To me it seems natural that the Conservative Party should be a party committed to liberty and choice. Under Margaret Thatcher we became more explicitly economic liberals, believing that people should be allowed to spend more of what they earn, and should have fewer economic decisions dictated to them by government. I believe it entirely logical and natural that we should also be the party of social liberalism. We should have no more desire to tell people how to live their lives than to tell them how to spend their money.

I admit that there is a contrary tradition of authoritarianism in the Conservative Party. That’s why this debate is a difficult one for Tories. As time passes, however, it seems to me less and less plausible to put our emphasis on that authoritarian tradition. Iain Duncan Smith’s party conference speech last month recognised that, I think, when he urged the party to understand how life in Britain is lived today, not twenty years ago; and his statement last week talked of his wish to take the whole party with him in his thinking.

Perhaps few of the people in the know – the Kremlinologists of British politics – would now dispute that the Party is changing. One challenge the Party faces is to make that clear to the masses, who do not study things so closely. When Labour was undergoing its changes in Opposition, it found that it had, figuratively, to erect neon signs saying that it had become different. The debate over Clause 4 was in the strict sense unnecessary. It was a fossil of a clause that made no difference to real life, to the Labour Party or what its policies might be. But the struggle to remove it provided a cliff-hanger, and then a victory for the leadership. Once that debate had been won, no one ever again seriously questioned whether Labour was new or old. But for good measure they added something highly counter-intuitive. During the election campaign they announced that if, in order to stick to Conservative spending plans, they had to privatise air traffic control, they would do so. Wow. What a clear way to show that they had changed.

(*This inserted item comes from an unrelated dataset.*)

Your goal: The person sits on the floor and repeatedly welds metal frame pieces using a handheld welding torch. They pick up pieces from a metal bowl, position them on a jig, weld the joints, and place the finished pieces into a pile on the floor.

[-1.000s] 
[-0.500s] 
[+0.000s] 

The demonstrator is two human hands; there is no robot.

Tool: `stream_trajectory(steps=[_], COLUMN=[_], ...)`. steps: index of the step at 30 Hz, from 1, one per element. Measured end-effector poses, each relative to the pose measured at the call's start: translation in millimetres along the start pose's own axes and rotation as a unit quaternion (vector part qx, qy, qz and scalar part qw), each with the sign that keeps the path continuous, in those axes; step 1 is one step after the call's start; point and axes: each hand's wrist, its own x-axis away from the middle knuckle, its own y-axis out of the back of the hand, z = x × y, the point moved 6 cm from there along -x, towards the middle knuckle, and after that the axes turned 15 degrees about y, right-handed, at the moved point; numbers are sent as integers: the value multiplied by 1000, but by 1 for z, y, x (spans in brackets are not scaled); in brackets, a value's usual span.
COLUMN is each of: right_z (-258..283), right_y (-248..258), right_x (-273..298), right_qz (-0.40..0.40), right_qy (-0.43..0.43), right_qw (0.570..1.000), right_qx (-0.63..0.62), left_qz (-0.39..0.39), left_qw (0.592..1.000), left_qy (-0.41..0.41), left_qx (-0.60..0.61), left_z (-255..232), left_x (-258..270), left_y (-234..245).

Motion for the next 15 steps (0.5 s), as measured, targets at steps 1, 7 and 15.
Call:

The lesson I learn from Labour is not that the Conservatives need to have the same policies as they, but that the methodology – doing things that are counter-intuitive and making everything that you say and do consistent with the new message – is something to emulate.

I hear a lot of people say that they never hear the Conservative Party’s view of this, that or the other. In fact the Conservative Party’s views on every conceivable thing are distributed in the usual way in tens of press releases every day. The reason that people think they don’t hear anything from the Conservatives, is that they do not yet hear a consistent message. The way that the media’s mind works – maybe the way that most of our minds work – is that we only understand things by putting them into pigeonholes. We build a pigeonhole, which is our impression of another person or of a political party, and the things that conform to our impression we put neatly in their place, and other things we tend to disregard. So until the Conservative Party can show that everything it says is consistent, it will continue to suffer complaints from people who think that it is not saying very much. One of the most important elements in a Conservative revival, given that there are no big ideas to hand, is just to achieve consistency in everything.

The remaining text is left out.